Vic mentored the new incarnation of the Teen Titans, consisting mainly of sidekicks, most of whom have taken over the identities of former members (i.e. Tim Drake, the third Robin, instead of Dick Grayson, the original Robin and Titans leader), as well as stalwarts such as Starfire, Raven, and Beast Boy, where they have fought enemies such as Deathstroke, Brother Blood, Doctor Light, The Titans Tomorrow, and a brainwashed Superboy and Indigo during a team up with the Outsiders in the Insiders storyline. In the end, Cyborg was the only one capable of standing up to Dr. Light, thanks to his solar shields, although he makes it clear that he only won the fight because the rest of the Titans had softened Light up first.

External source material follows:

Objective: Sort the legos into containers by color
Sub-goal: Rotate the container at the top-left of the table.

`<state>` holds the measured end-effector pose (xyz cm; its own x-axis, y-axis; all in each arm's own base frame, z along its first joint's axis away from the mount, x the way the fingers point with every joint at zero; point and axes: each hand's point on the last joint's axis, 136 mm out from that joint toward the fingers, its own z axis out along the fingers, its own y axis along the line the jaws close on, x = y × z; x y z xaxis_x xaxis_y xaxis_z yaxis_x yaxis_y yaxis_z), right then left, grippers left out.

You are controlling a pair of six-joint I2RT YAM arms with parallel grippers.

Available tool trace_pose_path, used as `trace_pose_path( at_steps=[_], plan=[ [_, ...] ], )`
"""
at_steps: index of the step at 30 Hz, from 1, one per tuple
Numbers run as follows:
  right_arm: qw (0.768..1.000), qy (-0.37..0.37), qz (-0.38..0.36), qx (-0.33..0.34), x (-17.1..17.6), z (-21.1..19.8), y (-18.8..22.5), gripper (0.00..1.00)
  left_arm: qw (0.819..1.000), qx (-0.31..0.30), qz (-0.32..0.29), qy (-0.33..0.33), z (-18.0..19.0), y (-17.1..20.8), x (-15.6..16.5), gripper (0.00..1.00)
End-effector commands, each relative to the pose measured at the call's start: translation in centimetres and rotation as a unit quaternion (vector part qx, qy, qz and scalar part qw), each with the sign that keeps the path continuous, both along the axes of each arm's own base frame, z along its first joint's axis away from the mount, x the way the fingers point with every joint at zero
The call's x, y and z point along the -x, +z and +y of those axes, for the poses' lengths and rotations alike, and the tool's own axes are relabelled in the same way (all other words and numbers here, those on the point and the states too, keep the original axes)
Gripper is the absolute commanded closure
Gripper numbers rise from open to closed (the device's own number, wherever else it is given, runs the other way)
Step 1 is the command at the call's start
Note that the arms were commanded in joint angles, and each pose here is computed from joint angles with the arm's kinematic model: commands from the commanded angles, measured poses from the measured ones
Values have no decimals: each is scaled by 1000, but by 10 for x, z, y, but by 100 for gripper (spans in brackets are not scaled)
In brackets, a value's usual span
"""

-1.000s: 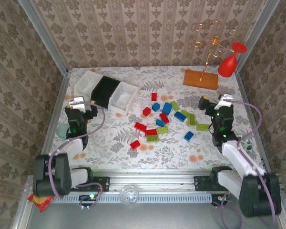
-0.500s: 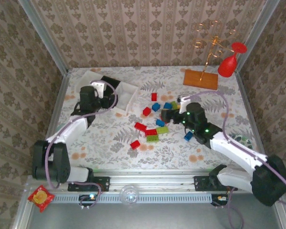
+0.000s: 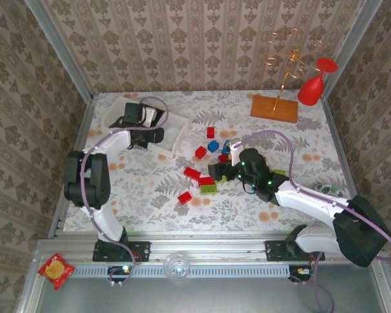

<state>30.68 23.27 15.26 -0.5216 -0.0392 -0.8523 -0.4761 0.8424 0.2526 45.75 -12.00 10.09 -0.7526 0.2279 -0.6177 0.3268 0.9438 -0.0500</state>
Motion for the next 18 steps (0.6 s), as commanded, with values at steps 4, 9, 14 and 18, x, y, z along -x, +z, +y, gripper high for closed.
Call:
trace_pose_path(
  at_steps=[4,9,14,18],
  plan=[
    [1000,-12,-18,-5,-1,-4,5,5,999,-44,25,7,0,-16,-20,36],
    [1000,-16,-11,-1,-2,-4,2,5,998,-55,34,6,-10,-25,-39,51],
    [1000,-14,-5,-2,-1,-3,1,4,997,-64,34,5,-21,-27,-52,60],
    [1000,-17,-5,-4,0,-5,2,5,996,-74,31,29,-31,-27,-54,66]
  ],
)
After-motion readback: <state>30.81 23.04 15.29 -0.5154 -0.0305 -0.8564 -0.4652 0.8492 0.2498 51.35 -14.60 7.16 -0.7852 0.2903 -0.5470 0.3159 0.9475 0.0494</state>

During the 20052006 storyline “Infinite Crisis”, Cyborg joined Donna’s New Cronus team that went to investigate a hole in the universe that was found during the Rann-Thanagar War. He left Beast Boy in charge of the Titans while he was gone. They arrived at the reset center of the universe and with the help of assorted heroes aided in the defeat of Alexander Luthor, who was attempting to recreate the multiverse and build a perfect Earth from it.

According to 52 Week 5, Cyborg was fused together with Firestorm after returning to Earth. This was caused by the energy ripples caused by Alexander Luthor Jr. which altered the Zeta Ray Beams the heroes were going to use to return home.

After being severely damaged during the events of “Infinite Crisis”, Cyborg was rebuilt over time in thanks to Tower caretakers Wendy and Marvin. He awoke a year later to find a wholly different Teen Titans being led by Robin, the only member from the team he formed prior to going into space. He is still a member of the team, but feels that Kid Devil and Ravager are hardly worthy Titans, and thus is attempting to find a way to reform “the real Titans”.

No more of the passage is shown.